Chime Team • September 30, 2024

The two-week pay cycle, a common practice in the U.S. where employees are paid bi-weekly throughout the year, locks up a staggering $340,000,000,000 every two weeks while workers wait to get paid.¹ That’s enough cash to fill up more than one and a half Olympic-sized swimming pools with hundred-dollar bills!

With modern technology changing the way Americans unlock financial progress™, it may be time to think outside this status-quo pay structure and explore how we can move beyond the wait for payday.

For over 80 years, the way Americans are paid has remained largely the same, while other technologies have improved exponentially. Think about the strides we’ve made since the first digital computer that took up an entire room, or the first microwave that was the size of a stove and weighed over 750 pounds.² Why have we not made similar progress when it comes to the pay cycle?

Let’s find out why the two-week pay cycle is still being used and explore alternate options that may allow you to access your hard-earned pay in a new way.

The two-week pay cycle locks up a staggering $340,000,000,000 every two weeks – enough cash to fill up more than one and a half Olympic-sized swimming pools with hundred-dollar bills.

Get paid when you say.™

Get up to $500 of your pay before payday.^
No mandatory fees, no credit check, and no interest.~

Learn More

What is the two-week pay cycle?

A two-week pay cycle, also known as a bi-weekly pay schedule, is a payroll system that gives employees their wages every two weeks.
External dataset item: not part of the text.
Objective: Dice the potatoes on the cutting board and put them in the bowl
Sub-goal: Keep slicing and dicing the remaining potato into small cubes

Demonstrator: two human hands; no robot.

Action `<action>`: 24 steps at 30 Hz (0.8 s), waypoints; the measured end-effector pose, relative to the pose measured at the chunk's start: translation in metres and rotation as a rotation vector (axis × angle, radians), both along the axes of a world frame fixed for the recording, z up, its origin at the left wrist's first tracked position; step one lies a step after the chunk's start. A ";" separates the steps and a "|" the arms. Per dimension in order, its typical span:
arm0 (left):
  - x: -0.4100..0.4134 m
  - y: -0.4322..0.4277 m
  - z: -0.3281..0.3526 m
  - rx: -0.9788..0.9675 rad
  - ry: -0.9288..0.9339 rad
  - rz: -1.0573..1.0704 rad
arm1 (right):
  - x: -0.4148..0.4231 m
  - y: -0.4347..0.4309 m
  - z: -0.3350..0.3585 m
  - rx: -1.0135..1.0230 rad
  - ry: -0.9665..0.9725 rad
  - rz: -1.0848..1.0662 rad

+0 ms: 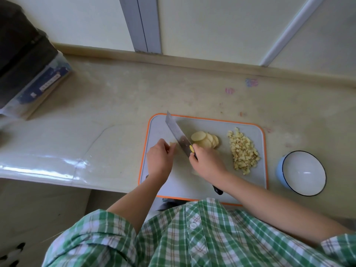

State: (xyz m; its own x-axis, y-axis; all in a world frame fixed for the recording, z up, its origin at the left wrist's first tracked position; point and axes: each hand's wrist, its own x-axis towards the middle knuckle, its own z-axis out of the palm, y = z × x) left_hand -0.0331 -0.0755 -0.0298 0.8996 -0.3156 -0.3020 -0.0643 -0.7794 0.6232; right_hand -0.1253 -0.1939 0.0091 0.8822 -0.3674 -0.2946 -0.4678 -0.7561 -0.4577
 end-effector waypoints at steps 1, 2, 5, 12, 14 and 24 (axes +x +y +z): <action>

In this system, workers usually receive 26 paychecks per year.

This schedule is helpful for employers and predictable for employees, but what if you want to manage your money week to week? The wait for payday could mean relying on credit cards or payday loans for expenses that can’t wait or make time-sensitive purchases like flights.

Despite advancements in payroll technology, the two-week pay cycle remains a standard due to its historical roots. Let’s travel back in time…

A two-week pay cycle is a payroll system that gives employees their wages every two weeks. The wait for payday could mean relying on credit cards or payday loans for time-sensitive purchases like flights.

Why is the two-week pay cycle the norm?

The two-week pay cycle became more common after the New Deal’s 1938 Fair Labor Standards Act, which introduced the minimum wage and child labor standards.³ During that time, payroll processing was done manually, and paychecks had to be calculated, printed, and distributed to workers by hand.

During World War II, the Revenue Act was passed to help fund the war with income taxes.⁴ This made manually calculating pay slips even more complicated for businesses, as workers wanted to understand their take-home pay after deductions like social security and income tax.

The two-week pay cycle lightened the workload for companies so they could spend less time writing pay slips. Over many decades, employers and employees became used to the stability and predictability of receiving paychecks every two weeks.

Despite the evolution of technology that allows for real-time payroll processing, the two-week pay cycle persists largely due to its history in American business culture and labor practices. It’s a system we haven’t called into question in nearly 100 years.

Pros and cons of the two-week pay cycle

The bi-weekly pay schedule has its pros and cons. While it may be easier for employers to plan their bookkeeping around a two-week cycle, the system can place a burden on workers.

Pros of the two-week pay cycle

  • Predictable cash flow
  • Fewer chances for payroll errors
  • “Extra” paychecks two months each year
  • Straightforward budgeting

Cons of the two-week pay cycle

  • Life doesn’t wait for payday
  • Less flexibility
  • Behind modern advancements in technology
  • Potential to rely on high-interest credit cards

Chime’s own research shows that, for 60% of Americans, the two-week pay cycle leads to an increase in “pay paralysis,” the wave of anxiety or fear due to low funds between pay cycles.⁵

In addition, almost half of Americans have had to skip a once-in-a-lifetime event like a wedding to avoid financial hardship.⁵

Two-week pay cycle. Pros: Predictable cash flow, fewer chances for payroll errors, "extra" paychecks two months each year, straightforward budgeting. Cons: Life doesn't wait for payday, less flexibility, behind modern advancements in technology, potential to rely on high-interest credit cards.

 

Thinking beyond the two-week pay cycle with MyPay

Research from the Federal Reserve notes that 40% of adults in the U.S. don’t have enough savings to cover a $400 emergency bill, and almost 10% of workers making at least $100,000 are struggling financially.⁶ This dominant pay structure is keeping paychecks locked up for too long, when you should be able to tap into your pay without having to wait.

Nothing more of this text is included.